I will take a slab of that cheesecake, right over here, right in front of me.... right now pleeeeeeze? lol:eat2:


----------



## Ladyrose1952 (Mar 13, 2006)

jack said:


> When you make a word plural, you don't add an apostrophe.
> 
> 
> http://www.apostrophe.fsnet.co.uk/


 
HUH? Did I miss sumpin?


----------



## Ladyrose1952 (Mar 13, 2006)

TheSadeianLinguist said:


> Well, this isn't entirely true. BDSM covers a LOT of area. Look at piercing and branding; those are almost as permanent as weight gain.
> 
> It's fascinating to me that feeders/feedees have always sort of separated themselves from the BDSM community. I suppose because they feel it's so important to clarify that it's about the feedee's choices as well. I've never heard a feedee remark, "I like being controlled. It's a turn on for me." As much as it might "creep some people out, maybe it needs to be said. Maybe if they were forthright about their own desires, people would quit treating them as victims.
> 
> ...


 
Thank you dear, you also make some real good points.


----------



## Jes (Mar 13, 2006)

Ladyrose1952 said:


> HUH? Did I miss sumpin?


The title of your thread--if you're talking about something in the plural, generally you just add an 's.' If you mean to imply that the feeders and feedees possessed something...like...a feeder's/feedee's philosophy, or something like that, then you'd use the apostrophe. I think that's what the poster meant.


----------



## Ladyrose1952 (Mar 13, 2006)

Jes said:


> The title of your thread--if you're talking about something in the plural, generally you just add an 's.' If you mean to imply that the feeders and feedees possessed something...like...a feeder's/feedee's philosophy, or something like that, then you'd use the apostrophe. I think that's what the poster meant.


 
I hope so, thanx for the clarification Jes! LOL


----------



## Ladyrose1952 (Mar 13, 2006)

jack said:


> When you make a word plural, you don't add an apostrophe.
> 
> 
> http://www.apostrophe.fsnet.co.uk/


 
Please don't correct your elder's dear..... lol


----------



## Jes (Mar 13, 2006)

Ladyrose1952 said:


> Please don't correct your elder's dear..... lol


don't you mean 'your elder's deer?'


----------



## Ladyrose1952 (Mar 13, 2006)

Jes said:


> don't you mean 'your elder's deer?'


 
Yeah, that 2! lol


----------



## Jes (Mar 13, 2006)

Ladyrose1952 said:


> Yeah, that 2! lol


You have no idea what I'm saying, do you?


----------



## Zoom (Mar 13, 2006)

Jes said:


> don't you mean 'your elder's deer?'


For that you need to put in a moosetrophe. I have one hanging on my wall.


----------



## Jes (Mar 13, 2006)

Zoom said:


> For that you need to put in a moosetrophe. I have one hanging on my wall.


*giggle*
I WAS going to say that we had pix of moose in another thread, but I didn't. Moosies. Moooses.


----------



## Ladyrose1952 (Mar 13, 2006)

Jes said:


> You have no idea what I'm saying, do you?


 
Absolutely no clue! But it is fun anyway.


----------



## Ladyrose1952 (Mar 13, 2006)

Jes said:


> *giggle*
> I WAS going to say that we had pix of moose in another thread, but I didn't. Moosies. Moooses.


 
Very funny you 2....


----------



## ripley (Mar 13, 2006)

Jes said:


> You have no idea what I'm saying, do you?
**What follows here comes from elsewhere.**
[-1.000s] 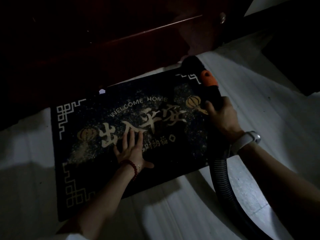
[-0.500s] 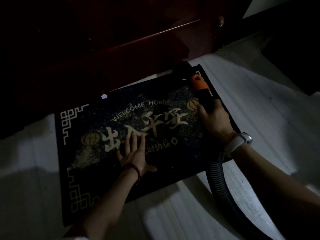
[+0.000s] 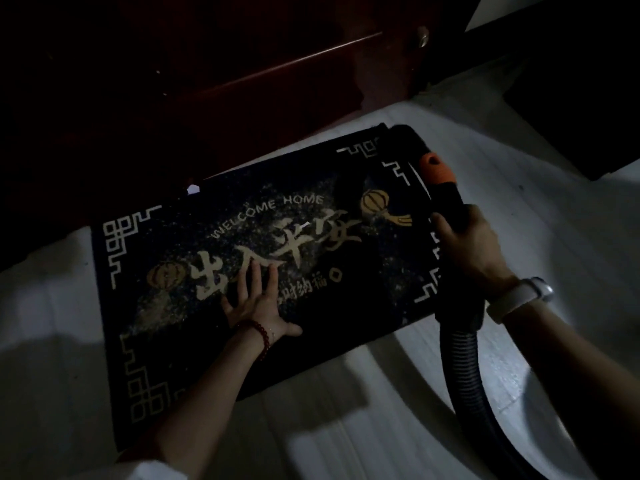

I actually did laugh out loud.


----------



## Jes (Mar 13, 2006)

ripley said:


> I actually did laugh out loud.


Well, you got it, but LR didn't.

Ok, ladyrose: I'm being anal retentive and Lilly is spinning in her grave (which is her right), but:

'elders' is a plural. No apostrophe needed. You can probably drop 2/3 of the apostrophes that you use and be closer to being correct.

Ok. I promise, I'll shut up about it. FOR NOW. [cue evil laugh muahahahaha]


----------



## TheSadeianLinguist (Mar 13, 2006)

It's funny; after working with a number of intelligent people who use an apostrophe in every other word for no real reason I can understand, I don't even sweat it anymore. Used to drive me insane though.


----------



## Jes (Mar 13, 2006)

TheSadeianLinguist said:


> It's funny; after working with a number of intelligent people who use an apostrophe in every other word for no real reason I can understand, I don't even sweat it anymore. Used to drive me insane though.


I guess what I don't understand is that it's more than an error, for me. It's a weird, unaccountable phenomenon. I don't remember people doing this 10 or more years ago. I don't remember seeing it everywhere. Sure, sometimes, but not ALL the time. And that's kind of...creepy. It's not one of the complicated rules, is it? It's not like trying to accomplish cold fusion in your living room.


----------



## TheSadeianLinguist (Mar 13, 2006)

God, I remember my fucktard gradeschool teachers doing it. It's not difficult... But, check your PM box.


----------



## Happy FA (Mar 13, 2006)

Here's a post that tries to deal with the issue of Feeders which seems to always rustle up a set of strong feelings. It's a pretty even handed post, hopefully informative.

The rest of the blog is related to FA's and BBW's and SSBBW's issues.

http://hugehugefan.blogspot.com/2006/02/feeder.html


----------



## TallEnglishman (Mar 14, 2006)

TheSadeianLinguist said:


> Maybe if they were forthright about their own desires, people would quit treating them as victims.
> 
> I don't mean to derail the thread or cause problems, but I'm so sick of women not taking sexual responsibility for themselves. There's nothing wrong with having sex or being interested in sex or sexual activities.



Hear hear! Good points, long overdue: thanks, Sadeian...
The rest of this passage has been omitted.